Return all lines from the listing below in which "frame" appears.
******************************
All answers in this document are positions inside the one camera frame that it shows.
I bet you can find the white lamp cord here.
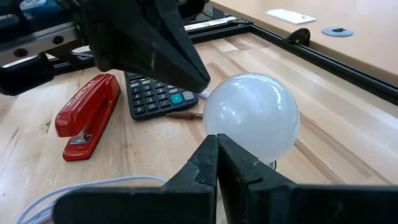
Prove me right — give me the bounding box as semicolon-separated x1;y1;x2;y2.
14;89;213;224

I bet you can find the tan desk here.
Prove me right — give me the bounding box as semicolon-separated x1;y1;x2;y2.
210;0;398;85

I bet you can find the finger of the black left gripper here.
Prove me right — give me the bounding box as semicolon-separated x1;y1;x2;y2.
79;0;211;93

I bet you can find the grey cable grommet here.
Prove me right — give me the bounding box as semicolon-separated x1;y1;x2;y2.
321;26;354;38

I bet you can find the white lightbulb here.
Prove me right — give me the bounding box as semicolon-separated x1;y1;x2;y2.
202;72;301;165

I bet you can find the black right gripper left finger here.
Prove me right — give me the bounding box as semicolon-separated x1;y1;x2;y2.
53;134;220;224

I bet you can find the brown pen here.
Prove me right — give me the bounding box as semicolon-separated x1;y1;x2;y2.
165;111;205;121

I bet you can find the black frame bracket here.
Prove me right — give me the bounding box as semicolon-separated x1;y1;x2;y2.
283;27;312;47

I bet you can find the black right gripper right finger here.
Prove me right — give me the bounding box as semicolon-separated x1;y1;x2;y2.
216;133;398;224

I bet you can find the white rectangular pad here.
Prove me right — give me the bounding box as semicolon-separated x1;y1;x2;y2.
265;8;317;25

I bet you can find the red stapler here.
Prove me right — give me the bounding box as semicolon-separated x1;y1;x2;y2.
55;73;121;162

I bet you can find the black calculator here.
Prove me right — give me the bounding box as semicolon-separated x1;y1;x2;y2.
124;71;200;121
******************************
RESULT FOR THIS TASK >>
All answers in this document are positions inside the one camera frame that it shows.
I bet you can find the black frame bracket here.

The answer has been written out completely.